Check which lines in the records hold "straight" and report how many there are, with no other text.

_ _ _ _ _ _ _

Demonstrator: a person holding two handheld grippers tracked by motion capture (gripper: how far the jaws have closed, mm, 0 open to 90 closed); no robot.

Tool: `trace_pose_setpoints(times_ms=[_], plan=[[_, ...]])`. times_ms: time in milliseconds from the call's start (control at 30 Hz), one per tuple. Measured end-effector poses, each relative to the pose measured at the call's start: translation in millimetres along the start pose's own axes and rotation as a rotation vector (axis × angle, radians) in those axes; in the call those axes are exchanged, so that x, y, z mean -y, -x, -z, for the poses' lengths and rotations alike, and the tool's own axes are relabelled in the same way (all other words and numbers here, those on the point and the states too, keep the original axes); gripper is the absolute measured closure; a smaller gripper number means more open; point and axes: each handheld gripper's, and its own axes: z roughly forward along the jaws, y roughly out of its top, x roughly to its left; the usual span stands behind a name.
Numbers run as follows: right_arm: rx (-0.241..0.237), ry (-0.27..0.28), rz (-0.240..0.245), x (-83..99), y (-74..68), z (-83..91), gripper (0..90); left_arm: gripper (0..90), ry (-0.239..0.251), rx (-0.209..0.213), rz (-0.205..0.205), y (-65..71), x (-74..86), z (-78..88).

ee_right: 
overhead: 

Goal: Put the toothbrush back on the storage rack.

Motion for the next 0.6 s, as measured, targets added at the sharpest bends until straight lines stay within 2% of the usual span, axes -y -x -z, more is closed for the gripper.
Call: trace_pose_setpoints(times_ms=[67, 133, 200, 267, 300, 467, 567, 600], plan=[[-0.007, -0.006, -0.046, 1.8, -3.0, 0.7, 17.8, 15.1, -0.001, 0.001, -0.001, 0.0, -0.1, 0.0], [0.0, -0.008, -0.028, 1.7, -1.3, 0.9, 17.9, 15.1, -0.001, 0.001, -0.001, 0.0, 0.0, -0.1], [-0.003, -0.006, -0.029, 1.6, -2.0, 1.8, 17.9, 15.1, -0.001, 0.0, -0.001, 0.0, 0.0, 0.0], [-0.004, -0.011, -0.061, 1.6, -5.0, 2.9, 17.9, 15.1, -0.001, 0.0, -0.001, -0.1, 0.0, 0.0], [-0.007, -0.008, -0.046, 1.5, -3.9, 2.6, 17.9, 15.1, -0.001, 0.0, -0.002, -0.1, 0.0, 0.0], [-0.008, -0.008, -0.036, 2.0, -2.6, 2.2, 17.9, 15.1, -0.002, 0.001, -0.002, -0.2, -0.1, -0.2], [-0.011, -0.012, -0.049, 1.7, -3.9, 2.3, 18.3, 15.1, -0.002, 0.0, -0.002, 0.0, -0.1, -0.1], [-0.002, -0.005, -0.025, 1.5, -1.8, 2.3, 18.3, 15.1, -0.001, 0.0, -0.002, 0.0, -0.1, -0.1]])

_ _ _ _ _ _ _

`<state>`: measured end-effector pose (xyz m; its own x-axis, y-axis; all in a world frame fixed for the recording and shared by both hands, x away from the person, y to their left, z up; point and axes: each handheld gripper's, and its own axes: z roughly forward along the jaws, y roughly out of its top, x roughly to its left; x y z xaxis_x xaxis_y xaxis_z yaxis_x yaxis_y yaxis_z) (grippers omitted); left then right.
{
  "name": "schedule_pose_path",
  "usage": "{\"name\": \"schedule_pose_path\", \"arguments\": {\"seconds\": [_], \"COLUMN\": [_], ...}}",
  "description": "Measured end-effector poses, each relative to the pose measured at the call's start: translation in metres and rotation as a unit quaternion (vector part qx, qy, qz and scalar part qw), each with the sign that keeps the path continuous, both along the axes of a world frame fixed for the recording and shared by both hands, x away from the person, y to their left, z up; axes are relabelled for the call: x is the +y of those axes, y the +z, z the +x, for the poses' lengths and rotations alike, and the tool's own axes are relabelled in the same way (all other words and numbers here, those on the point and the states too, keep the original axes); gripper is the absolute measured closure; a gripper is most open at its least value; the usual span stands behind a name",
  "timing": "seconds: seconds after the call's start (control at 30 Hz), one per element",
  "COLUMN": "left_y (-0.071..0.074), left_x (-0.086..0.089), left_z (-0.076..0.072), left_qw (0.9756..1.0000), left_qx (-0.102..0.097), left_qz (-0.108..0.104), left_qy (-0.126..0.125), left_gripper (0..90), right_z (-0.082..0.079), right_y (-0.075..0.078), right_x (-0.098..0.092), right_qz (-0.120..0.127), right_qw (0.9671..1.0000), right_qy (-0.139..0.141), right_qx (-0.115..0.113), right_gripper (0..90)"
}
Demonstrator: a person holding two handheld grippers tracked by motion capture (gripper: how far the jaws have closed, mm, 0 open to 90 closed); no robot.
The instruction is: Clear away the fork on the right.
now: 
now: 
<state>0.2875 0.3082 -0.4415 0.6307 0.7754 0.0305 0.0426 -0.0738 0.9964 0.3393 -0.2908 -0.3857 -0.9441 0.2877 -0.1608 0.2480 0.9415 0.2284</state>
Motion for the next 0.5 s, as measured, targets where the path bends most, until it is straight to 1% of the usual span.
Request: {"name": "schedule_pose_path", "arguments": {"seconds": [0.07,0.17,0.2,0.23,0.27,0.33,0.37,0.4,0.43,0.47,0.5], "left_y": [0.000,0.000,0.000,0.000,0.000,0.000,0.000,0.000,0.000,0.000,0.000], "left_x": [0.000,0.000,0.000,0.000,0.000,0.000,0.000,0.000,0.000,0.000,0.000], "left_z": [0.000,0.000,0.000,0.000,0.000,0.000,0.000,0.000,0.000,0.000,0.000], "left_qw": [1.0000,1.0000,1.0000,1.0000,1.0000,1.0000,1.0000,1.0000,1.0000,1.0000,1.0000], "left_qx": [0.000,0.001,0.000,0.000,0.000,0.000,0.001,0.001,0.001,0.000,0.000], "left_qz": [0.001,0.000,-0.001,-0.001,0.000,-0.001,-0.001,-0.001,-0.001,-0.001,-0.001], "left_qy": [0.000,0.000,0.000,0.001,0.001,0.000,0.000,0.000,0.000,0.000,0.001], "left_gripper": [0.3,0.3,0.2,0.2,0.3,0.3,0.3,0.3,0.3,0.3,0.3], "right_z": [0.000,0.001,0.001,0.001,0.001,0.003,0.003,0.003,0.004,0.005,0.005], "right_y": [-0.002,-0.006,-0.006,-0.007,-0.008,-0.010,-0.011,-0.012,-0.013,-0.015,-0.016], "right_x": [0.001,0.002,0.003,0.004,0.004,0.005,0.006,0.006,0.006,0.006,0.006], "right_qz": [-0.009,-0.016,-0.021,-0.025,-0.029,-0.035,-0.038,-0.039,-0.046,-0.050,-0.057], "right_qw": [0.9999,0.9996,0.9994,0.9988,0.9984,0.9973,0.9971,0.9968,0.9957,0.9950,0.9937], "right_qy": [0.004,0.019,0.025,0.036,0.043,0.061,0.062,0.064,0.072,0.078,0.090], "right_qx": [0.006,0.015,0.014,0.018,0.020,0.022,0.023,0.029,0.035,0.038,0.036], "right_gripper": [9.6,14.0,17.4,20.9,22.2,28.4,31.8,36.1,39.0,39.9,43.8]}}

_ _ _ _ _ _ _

» Exercise response:
2